A potential mechanism for the association between higher parity (≥3) and a higher likelihood of successful voiding before discharge is not immediately apparent. Multiparity has been reported to be a risk factor for stress urinary incontinence and other urinary symptoms [2426]. The mechanism is thought to be related to muscular damage, denervation, and/or damage to the endopelvic fascia [27]. We speculate that women with higher parity may have more mobility of the periurethral connective tissue and therefore could be less prone to obstruction by the sling than women with lower parity.

We were surprised to find that higher anxiety scores before surgery were associated with a decreased need for continued catheterization at discharge. Anxiety is associated with an increase in sympathetic outflow, and micturition is known to be inhibited by increased sympathetic activity and largely initiated through the parasympathetic system. Whether this is a reproducible association will only be answered by future research in this area.

Unlike some previous studies [6, 7, 1113], we did not find that age, concomitant surgery, previous surgery, or mean urinary flow rate were predictive of immediate postoperative bladder function. Nor did we find any correlation between the type of incontinence (e.g., mixed vs stress incontinence alone) or the amount of postoperative narcotic usage and the likelihood of discharge without requiring catheterization. Similar results have been published in other recent studies [28]. Our series, however, looked only at immediate postoperative retention rates, and only included day procedures.
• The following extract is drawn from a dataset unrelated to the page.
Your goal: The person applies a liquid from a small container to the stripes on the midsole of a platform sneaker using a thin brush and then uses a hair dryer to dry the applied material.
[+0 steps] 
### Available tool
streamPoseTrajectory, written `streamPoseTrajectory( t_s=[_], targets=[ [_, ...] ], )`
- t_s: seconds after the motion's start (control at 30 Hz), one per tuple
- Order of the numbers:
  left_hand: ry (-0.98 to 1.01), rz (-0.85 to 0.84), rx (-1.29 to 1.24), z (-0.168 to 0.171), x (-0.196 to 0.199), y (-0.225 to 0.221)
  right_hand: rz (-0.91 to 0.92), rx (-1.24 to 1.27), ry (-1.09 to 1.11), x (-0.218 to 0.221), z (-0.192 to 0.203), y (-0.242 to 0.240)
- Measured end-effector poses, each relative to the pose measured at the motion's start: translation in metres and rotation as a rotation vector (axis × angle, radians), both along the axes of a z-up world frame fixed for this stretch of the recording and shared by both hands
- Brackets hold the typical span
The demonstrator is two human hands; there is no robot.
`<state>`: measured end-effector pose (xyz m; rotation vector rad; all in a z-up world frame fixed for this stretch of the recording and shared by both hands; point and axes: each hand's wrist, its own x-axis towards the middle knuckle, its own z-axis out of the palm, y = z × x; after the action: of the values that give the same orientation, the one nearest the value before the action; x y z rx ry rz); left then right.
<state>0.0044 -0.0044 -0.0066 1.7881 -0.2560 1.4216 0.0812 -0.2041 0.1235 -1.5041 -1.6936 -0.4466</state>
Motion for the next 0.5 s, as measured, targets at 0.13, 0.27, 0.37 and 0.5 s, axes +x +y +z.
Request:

A potential limitation of this study is that our method for identifying surgical cases (coded operating logs) does not eliminate the possibility of missing cases by fault of incorrect coding. However, based upon our broad inclusion criteria and the ease of identifying those undergoing mid-urethral sling, we do not believe this is a serious limitation.

Inadequate statistical power is another limitation. The total sample size was 119, but only 68% underwent a multichannel urodynamic evaluation. Therefore, the association between Valsalva leak point pressure and the primary outcome is based on a subsample of 81 patients. Additionally, when we evaluated the population of patients who underwent multichannel vs simple office filling, we found a significant difference in age between the two groups. This finding calls into question the lack of significant association between age and postoperative voiding status in our study.

An additional concern is the validity of the Likert scale used to assess holding area anxiety. The reliability of such an instrument, as well as its psychometric properties, is unknown, and must be taken into account when interpreting the association between preoperative anxiety and likelihood of postoperative voiding. Further examination of this issue is necessary before any clinical conclusions can be drawn. In addition, this variable would not be known until the immediate preoperative period and so would have little practical value in terms of counseling patients or choosing those to teach self-catheterization.

In conclusion, urinary retention requiring discharge with either an indwelling catheter or self-catheterization is a medically minor, but troubling situation for a large minority of mid-urethral sling patients. The ability to predict which patients are likely to require catheterization would enable surgeons to better shape patient expectations and determine who would be most likely to benefit from self-catheterization teaching. Higher parity, absence of urodynamic evidence of intrinsic sphincter deficiency, and higher preoperative anxiety score were all independently associated with a lower likelihood of needing continued catheterization at discharge. The next research phase will be to create a “likelihood of postoperative catheterization” score based on preoperative parameters and test its predictive value prospectively in our practice.